Relatores da ONU: “crise em Flint, Michigan, não é apenas sobre água”
BR

3 maio 2016

Especialistas pediram ação imediata para lidar com sérias preocupações de direitos humanos relacionadas à contaminação do reservatório de água da cidade. Apelo foi feito pouco antes da visita do presidente Barack Obama à região.

Edgard Júnior, da Rádio ONU em Nova York.

Um grupo de relatores especiais da ONU pediu “ação imediata do governo dos Estados Unidos para lidar com a contaminação do reservatório de água da cidade de Flint, no estado de Michigan”.

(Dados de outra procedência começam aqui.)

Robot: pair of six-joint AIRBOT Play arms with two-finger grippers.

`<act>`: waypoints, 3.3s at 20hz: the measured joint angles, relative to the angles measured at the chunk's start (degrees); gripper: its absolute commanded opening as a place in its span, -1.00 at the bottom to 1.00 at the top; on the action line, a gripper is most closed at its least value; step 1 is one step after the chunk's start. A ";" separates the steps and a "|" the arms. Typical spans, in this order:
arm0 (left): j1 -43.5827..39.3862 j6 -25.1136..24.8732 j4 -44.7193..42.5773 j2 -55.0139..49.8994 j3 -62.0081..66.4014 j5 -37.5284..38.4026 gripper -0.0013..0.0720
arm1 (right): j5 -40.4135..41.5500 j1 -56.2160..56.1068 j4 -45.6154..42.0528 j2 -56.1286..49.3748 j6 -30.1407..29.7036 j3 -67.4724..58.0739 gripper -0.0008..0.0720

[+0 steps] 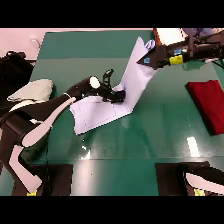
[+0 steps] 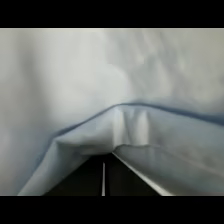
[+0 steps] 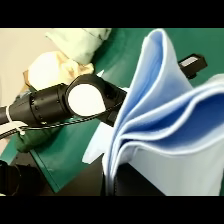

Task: Fold the shirts.

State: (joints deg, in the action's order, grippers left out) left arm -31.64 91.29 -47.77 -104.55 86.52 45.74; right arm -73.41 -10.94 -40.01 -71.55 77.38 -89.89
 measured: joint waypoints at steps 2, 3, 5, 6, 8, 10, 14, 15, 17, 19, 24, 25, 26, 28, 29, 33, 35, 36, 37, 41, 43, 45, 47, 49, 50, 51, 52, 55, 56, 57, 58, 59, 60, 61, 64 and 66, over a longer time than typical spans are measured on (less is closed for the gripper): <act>2.40 0.17 -1.44 2.36 0.13 1.64 -0.89 | 1.68 -2.43 0.00 -0.44 0.37 -0.15 -0.94; 4.07 0.17 -2.69 4.17 0.15 2.69 -0.89 | 2.40 -3.65 0.02 -0.76 0.52 -0.22 -0.93; 8.11 0.17 -5.97 8.68 0.20 4.68 -0.89 | 4.39 -6.73 0.04 -1.99 0.76 -0.26 -0.94; 10.27 0.20 -7.69 11.30 0.22 5.55 -0.89 | 5.66 -8.79 0.20 -2.97 0.96 -0.31 -0.93; 14.99 0.20 -11.39 17.09 0.22 7.04 -0.89 | 8.68 -13.57 1.16 -5.70 0.98 -0.33 -0.90; 19.74 0.22 -14.78 23.17 0.24 7.82 -0.89 | 13.16 -19.61 2.51 -9.62 0.35 -0.33 -0.09; 25.62 0.15 -18.12 31.56 0.24 8.70 -0.89 | 19.78 -29.27 6.14 -18.12 -2.19 -1.92 0.03; 26.40 0.11 -18.62 32.70 0.26 8.79 -0.89 | 20.11 -29.97 6.34 -19.39 -2.56 -2.54 0.03; 27.19 -0.04 -18.91 34.12 0.26 9.66 -0.89 | 19.56 -29.29 4.92 -20.57 -2.80 -3.15 0.03; 27.71 -0.09 -19.15 34.86 0.26 10.58 -0.89 | 17.22 -25.88 1.22 -20.20 -2.56 -2.03 0.03; 25.31 -1.27 -19.23 35.26 -0.74 12.11 -0.89 | 10.10 -9.94 -9.20 -18.25 -1.53 6.69 0.48; 24.39 -1.36 -19.26 35.21 -1.01 12.02 -0.89 | 9.35 -6.84 -9.73 -18.80 -1.42 8.26 0.48; 23.39 -1.49 -19.26 35.06 -1.20 11.93 -0.89 | 8.15 -4.09 -9.97 -20.00 -1.29 9.55 0.48; 21.44 -1.60 -19.26 34.58 -1.55 11.89 -0.89 | 6.14 -0.50 -9.40 -23.02 -1.05 10.54 0.47; 20.70 -1.64 -19.26 34.34 -1.66 11.80 -0.89 | 5.53 0.31 -8.37 -24.90 -1.01 10.47 0.47; 18.86 -1.73 -19.28 33.46 -1.88 11.85 -0.89 | 3.54 -1.05 -3.30 -32.65 -1.01 7.23 0.47; 18.49 -1.70 -19.23 33.31 -1.90 11.85 -0.89 | 3.06 -3.21 -0.09 -36.06 -1.03 4.98 0.01; 18.43 -1.73 -19.21 33.27 -1.95 11.91 -0.89 | 2.84 -4.48 1.29 -37.81 -1.03 3.87 -0.38; 18.38 -1.70 -19.19 33.22 -1.95 11.93 -0.89 | 2.73 -5.77 2.25 -39.28 -1.44 2.80 -0.77; 16.41 -1.55 -18.64 32.92 -1.95 11.19 -0.89 | 2.99 -8.96 4.39 -42.10 -2.97 -1.46 -0.94; 14.01 -1.53 -18.78 32.70 -1.95 10.54 -0.89 | 2.27 -7.91 3.82 -41.27 -3.19 -3.67 -0.93; 11.54 -1.36 -19.21 32.57 -1.95 9.97 -0.89 | 1.49 -4.68 1.18 -38.42 -3.10 -4.98 -0.93; 9.55 -1.36 -19.32 32.52 -1.95 9.57 -0.89 | 1.14 0.55 -2.56 -34.27 -1.97 -5.70 -0.94; 8.31 -1.33 -19.37 32.50 -1.95 9.42 -0.89 | 0.09 7.15 -7.26 -29.79 -0.28 -6.05 -0.94; 8.00 -1.33 -19.34 32.50 -1.95 9.07 -0.89 | -0.15 10.69 -9.73 -27.63 0.61 -6.16 -0.93; 7.72 -1.31 -19.32 32.50 -1.95 8.76 -0.89 | -0.24 14.71 -12.46 -25.49 1.77 -6.25 -0.94; 7.52 -1.25 -19.32 32.50 -1.95 8.24 -0.89 | -0.22 18.56 -14.86 -23.69 2.75 -6.29 -0.93; 7.17 -1.11 -18.62 32.50 -1.95 6.69 -0.89 | 1.70 30.82 -19.43 -19.63 5.20 -6.40 -0.94; 7.06 -0.94 -18.36 32.50 -1.95 6.23 -0.89 | 2.56 34.42 -20.13 -18.82 6.01 -6.43 -0.93; 7.08 -0.61 -18.18 32.50 -1.95 5.88 -0.89 | 3.48 38.14 -20.83 -18.18 6.51 -6.43 -0.94; 7.06 -0.39 -18.08 32.50 -1.95 5.51 -0.89 | 4.22 41.16 -21.29 -17.75 7.17 -6.43 -0.94; 7.04 -0.11 -17.97 32.50 -1.95 5.25 -0.89 | 5.01 44.09 -21.53 -17.40 7.63 -6.43 -0.93; 6.99 0.15 -17.84 32.50 -1.95 5.14 -0.89 | 5.90 46.49 -21.81 -17.16 8.11 -6.45 -0.93; 6.97 0.46 -17.77 32.48 -1.95 4.76 -0.89 | 6.69 48.35 -21.88 -17.00 8.55 -6.47 -0.94; 6.99 1.25 -17.70 32.50 -1.95 3.85 -0.89 | 8.94 51.93 -19.76 -16.76 9.09 -6.84 -0.94; 6.97 1.49 -17.64 32.50 -1.95 3.41 -0.89 | 9.88 52.92 -17.68 -16.63 9.29 -8.39 -0.94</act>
State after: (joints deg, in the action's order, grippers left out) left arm -24.67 92.77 -65.41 -72.05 84.58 49.15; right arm -63.53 41.98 -57.69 -88.18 86.67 -98.28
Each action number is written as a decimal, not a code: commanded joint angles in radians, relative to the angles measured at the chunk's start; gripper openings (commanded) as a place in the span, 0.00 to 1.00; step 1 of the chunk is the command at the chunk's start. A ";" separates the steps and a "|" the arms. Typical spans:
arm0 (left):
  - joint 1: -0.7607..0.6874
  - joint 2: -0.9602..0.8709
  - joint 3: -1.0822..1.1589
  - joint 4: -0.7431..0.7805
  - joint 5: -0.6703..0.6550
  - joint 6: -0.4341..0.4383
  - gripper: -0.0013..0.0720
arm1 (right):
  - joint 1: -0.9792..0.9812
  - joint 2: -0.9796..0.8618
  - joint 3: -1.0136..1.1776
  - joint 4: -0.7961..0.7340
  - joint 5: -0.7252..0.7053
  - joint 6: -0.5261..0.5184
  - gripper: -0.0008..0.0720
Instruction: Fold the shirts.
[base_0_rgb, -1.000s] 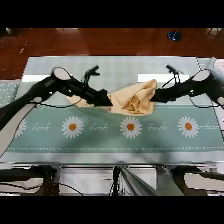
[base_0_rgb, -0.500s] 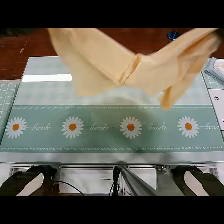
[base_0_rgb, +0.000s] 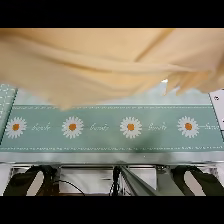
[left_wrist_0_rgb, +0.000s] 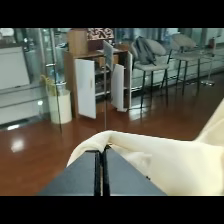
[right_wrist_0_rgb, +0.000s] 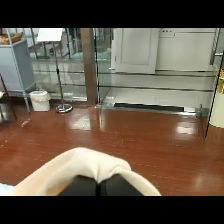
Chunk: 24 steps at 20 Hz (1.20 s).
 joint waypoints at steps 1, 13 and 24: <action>0.010 0.053 0.004 0.091 -0.154 -0.152 0.05 | 0.000 0.005 0.059 -0.032 0.198 0.101 0.04; 0.008 -0.017 -0.622 0.219 -0.058 -0.222 0.05 | 0.151 -0.467 0.059 -0.277 0.523 0.123 0.04; -0.036 -0.551 -0.718 0.178 0.348 -0.047 0.06 | 0.286 -0.967 0.059 -0.293 0.000 -0.026 0.04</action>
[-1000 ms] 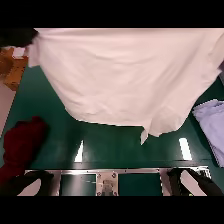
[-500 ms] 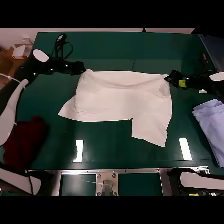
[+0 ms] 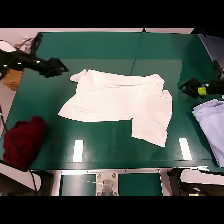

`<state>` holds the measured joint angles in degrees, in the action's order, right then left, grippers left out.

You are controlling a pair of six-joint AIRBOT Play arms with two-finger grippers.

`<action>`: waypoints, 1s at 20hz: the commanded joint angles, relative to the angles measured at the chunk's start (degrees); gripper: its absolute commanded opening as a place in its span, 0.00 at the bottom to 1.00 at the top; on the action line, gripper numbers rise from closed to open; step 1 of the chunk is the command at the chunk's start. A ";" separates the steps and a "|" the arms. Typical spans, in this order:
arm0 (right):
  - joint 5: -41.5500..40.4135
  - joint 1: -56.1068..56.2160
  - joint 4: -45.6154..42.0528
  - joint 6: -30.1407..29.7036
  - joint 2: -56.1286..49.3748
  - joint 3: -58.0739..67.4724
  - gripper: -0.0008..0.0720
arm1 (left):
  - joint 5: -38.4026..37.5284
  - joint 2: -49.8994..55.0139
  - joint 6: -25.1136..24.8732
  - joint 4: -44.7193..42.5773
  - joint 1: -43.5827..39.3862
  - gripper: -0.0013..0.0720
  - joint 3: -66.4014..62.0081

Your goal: Fold the shirts.

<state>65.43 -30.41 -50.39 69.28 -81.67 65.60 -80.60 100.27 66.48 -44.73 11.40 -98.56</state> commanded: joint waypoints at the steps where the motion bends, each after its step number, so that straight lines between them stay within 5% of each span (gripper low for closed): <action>1: 5.20 -7.67 -2.38 0.07 1.99 -9.44 0.51 | -13.49 0.09 2.58 -0.31 6.95 0.91 0.11; 10: 0.33 -2.40 8.55 -7.13 -6.86 -18.23 0.49 | -17.92 0.09 4.22 -7.54 8.00 0.91 11.10; 12: -0.48 -2.40 10.19 -8.35 -6.93 -16.85 0.10 | -16.74 0.09 4.59 -7.82 8.00 0.91 15.10; 13: -0.22 -2.69 9.90 -8.31 -6.86 -15.39 0.04 | -15.74 0.09 4.57 -7.82 8.00 0.91 16.76; 20: 1.92 -6.10 7.82 -7.82 -6.01 -11.93 0.04 | -3.21 0.09 4.33 -8.13 5.66 0.91 26.23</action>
<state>66.89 -35.81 -42.44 61.49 -87.77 53.06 -89.69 100.31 71.02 -52.51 18.44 -76.34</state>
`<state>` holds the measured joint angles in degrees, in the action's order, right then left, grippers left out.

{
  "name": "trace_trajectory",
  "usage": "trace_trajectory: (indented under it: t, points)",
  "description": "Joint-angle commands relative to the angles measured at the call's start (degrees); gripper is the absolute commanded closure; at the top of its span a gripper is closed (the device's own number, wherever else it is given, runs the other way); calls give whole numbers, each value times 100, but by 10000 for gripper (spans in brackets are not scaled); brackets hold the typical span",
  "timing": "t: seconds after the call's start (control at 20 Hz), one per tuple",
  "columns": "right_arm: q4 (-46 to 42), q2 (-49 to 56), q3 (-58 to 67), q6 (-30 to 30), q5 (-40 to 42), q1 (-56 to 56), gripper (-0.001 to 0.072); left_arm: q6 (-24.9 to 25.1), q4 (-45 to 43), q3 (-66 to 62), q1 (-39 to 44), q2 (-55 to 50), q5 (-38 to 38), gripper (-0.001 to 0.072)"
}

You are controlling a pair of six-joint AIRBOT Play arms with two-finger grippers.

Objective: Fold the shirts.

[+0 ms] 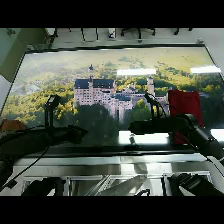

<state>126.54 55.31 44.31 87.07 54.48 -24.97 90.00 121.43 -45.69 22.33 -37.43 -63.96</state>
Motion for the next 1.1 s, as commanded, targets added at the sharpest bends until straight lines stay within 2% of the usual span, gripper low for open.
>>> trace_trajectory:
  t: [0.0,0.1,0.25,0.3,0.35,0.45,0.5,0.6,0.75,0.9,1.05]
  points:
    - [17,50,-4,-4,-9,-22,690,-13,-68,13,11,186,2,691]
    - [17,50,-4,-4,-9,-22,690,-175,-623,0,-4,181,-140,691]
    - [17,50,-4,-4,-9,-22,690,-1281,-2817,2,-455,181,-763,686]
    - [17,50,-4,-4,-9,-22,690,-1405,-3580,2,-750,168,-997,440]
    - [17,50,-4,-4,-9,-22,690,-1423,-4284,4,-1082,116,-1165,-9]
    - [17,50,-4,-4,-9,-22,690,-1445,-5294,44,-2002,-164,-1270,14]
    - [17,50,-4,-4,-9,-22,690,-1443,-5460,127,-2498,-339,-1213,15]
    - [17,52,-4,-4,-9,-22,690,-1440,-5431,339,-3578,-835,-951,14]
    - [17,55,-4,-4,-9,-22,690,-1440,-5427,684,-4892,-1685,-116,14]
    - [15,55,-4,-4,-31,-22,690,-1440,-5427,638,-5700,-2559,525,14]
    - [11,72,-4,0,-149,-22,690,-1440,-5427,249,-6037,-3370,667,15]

O apelo foi feito pouco antes da visita do presidente Barack Obama à região. Os especialistas alertaram também sobre as consequências devastadoras da contaminação para a população local, que vem lidando com uma crise relacionada à água desde 2014.

Violação Direitos Humanos

O professor brasileiro Léo Heller, que é o relator especial sobre o direito humano à água potável e ao saneamento, afirmou que “o fato de os moradores de Flint não terem acesso regular à água potável e saneamento desde abril de 2014, representa uma violação dos seus direitos humanos”.

Heller disse que “vários problemas relatados sobre a qualidade da água, particularmente a alta concentração de chumbo, também são questões preocupantes de direitos humanos”.

Os relatores da ONU declararam que o “caso de Flint ilustra drasticamente o sofrimento e as dificuldades que se seguem à falha de se reconhecer que a água é um direito humano”.

O declínio dos fundos federais para os sistemas de água e esgoto dos Estados Unidos nas últimas décadas afetou de forma desproporcional as cidades mais pobres.

Pobreza

Segundo os relatores, mais de 41% da população de Flint vive abaixo da linha da pobreza e 56% deles são afro-americanos.

Milhares de residentes da cidade receberam aviso de corte de serviço no ano passado por falta de pagamento. O serviço de abastecimento de água e saneamento de Flint é considerado um dos mais caros do país.

Os relatores especiais da ONU disseram que a visita de Obama vai servir como uma oportunidade para lidar com a situação da cidade.

Além disso, vai demonstrar liderança global ao reconhecer que os governos mundiais têm uma obrigação de direitos humanos de garantir acesso à água potável e saneamento para todos, independente da condição social.